FOR OUR CLASS MONDAY, MAY 6: Please work on your Reading Journal and bring at the very least the first journal entry to class on Monday. Please also read ONE story from the packet I handed out today in class. If you do not have the packet, please e-mail me and I will send you the packet, or the links to the stories.
Here are links to two sample literary analysis essay:
http://bcs.bedfordstmartins.com/virtualit/fiction/critical.asp?e=6
http://bcs.bedfordstmartins.com/virtualit/fiction/criticaldefine/femessay.pdf
Here are some additional writing resources:
Writing Resources
Notes on Close Reading (Professor Kelley)

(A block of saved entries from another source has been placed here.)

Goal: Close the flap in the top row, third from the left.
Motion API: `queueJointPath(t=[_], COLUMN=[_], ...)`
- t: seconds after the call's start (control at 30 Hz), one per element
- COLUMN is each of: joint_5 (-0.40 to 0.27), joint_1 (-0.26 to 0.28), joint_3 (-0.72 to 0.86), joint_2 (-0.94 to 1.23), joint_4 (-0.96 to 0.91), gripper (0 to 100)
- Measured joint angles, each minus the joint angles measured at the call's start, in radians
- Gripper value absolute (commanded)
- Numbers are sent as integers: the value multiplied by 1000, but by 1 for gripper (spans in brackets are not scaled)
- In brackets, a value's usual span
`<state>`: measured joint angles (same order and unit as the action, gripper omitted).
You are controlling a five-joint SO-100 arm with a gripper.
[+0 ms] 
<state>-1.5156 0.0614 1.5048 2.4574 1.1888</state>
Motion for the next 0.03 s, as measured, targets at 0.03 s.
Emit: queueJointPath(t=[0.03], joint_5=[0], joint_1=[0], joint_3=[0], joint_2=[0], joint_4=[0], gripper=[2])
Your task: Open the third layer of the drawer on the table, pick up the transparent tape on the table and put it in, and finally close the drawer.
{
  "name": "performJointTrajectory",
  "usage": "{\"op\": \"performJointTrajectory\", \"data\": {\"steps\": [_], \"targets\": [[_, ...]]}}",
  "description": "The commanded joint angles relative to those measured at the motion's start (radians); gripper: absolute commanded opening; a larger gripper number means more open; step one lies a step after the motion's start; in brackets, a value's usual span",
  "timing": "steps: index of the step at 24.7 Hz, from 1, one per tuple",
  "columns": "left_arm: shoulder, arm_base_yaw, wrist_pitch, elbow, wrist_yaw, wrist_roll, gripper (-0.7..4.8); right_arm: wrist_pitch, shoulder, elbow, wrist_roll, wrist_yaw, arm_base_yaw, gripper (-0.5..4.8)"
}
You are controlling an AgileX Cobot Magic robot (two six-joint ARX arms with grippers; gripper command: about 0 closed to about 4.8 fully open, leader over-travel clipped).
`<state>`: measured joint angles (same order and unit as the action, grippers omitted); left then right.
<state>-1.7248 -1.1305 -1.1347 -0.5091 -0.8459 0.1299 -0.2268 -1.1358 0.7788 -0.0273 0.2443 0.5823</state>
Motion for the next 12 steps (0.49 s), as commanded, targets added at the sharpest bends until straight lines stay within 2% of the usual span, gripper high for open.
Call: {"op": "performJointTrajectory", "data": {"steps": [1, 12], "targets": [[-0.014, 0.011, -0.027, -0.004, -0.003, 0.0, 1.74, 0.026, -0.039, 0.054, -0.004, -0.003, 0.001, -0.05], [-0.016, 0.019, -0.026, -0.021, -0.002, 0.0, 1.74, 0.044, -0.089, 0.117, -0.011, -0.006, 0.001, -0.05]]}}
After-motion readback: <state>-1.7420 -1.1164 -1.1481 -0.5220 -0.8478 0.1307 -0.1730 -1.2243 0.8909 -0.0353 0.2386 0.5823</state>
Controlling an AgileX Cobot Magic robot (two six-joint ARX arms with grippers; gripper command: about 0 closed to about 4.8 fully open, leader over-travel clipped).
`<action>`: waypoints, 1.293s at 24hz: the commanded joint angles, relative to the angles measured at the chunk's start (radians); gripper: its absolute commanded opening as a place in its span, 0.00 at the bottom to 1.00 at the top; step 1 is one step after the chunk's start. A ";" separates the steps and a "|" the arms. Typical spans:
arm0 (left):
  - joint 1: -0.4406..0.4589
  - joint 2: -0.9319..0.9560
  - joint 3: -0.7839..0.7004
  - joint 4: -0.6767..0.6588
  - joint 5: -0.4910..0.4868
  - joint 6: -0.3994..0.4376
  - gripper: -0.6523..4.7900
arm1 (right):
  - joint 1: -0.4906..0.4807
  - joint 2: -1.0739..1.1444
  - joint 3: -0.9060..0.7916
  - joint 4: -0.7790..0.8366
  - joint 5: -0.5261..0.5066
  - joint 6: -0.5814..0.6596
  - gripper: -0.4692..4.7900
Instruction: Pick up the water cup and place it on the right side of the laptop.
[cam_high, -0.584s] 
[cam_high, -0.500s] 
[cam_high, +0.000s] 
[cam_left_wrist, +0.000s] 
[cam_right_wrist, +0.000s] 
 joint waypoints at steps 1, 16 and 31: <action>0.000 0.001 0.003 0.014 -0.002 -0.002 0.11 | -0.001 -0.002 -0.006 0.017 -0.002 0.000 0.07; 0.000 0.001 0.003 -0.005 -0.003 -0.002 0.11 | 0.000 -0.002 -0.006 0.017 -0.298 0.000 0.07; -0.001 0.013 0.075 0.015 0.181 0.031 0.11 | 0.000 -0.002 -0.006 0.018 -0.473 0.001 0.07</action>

Professor Rodgers’ Guide to the Purdue OWL
Writing About Literature: Three Web Texts
http://owl.english.purdue.edu/owl/resource/713/06/
http://rwc.hunter.cuny.edu/reading-writing/on-line/writing-about-literature.html
Responding to a Work of Fiction
BRAINSTORMING DUE: April 15
DRAFT 2 DUE: April 22
FINAL DRAFT DUE: April 24
We have been discussing and writing about fiction for the last eight weeks. We will spend the next two weeks drafting and revising a response to one specific work. There are several options for this project. The purpose of the project is to give you some practice thinking and writing about a work of fiction. Here are the options:
1. Write a compare/contrast essay discussing Chapter 1 of Flaubert’s Madame Bovary and the Richard Yates short story “Doctor Jack O’Latern” (Seyhan)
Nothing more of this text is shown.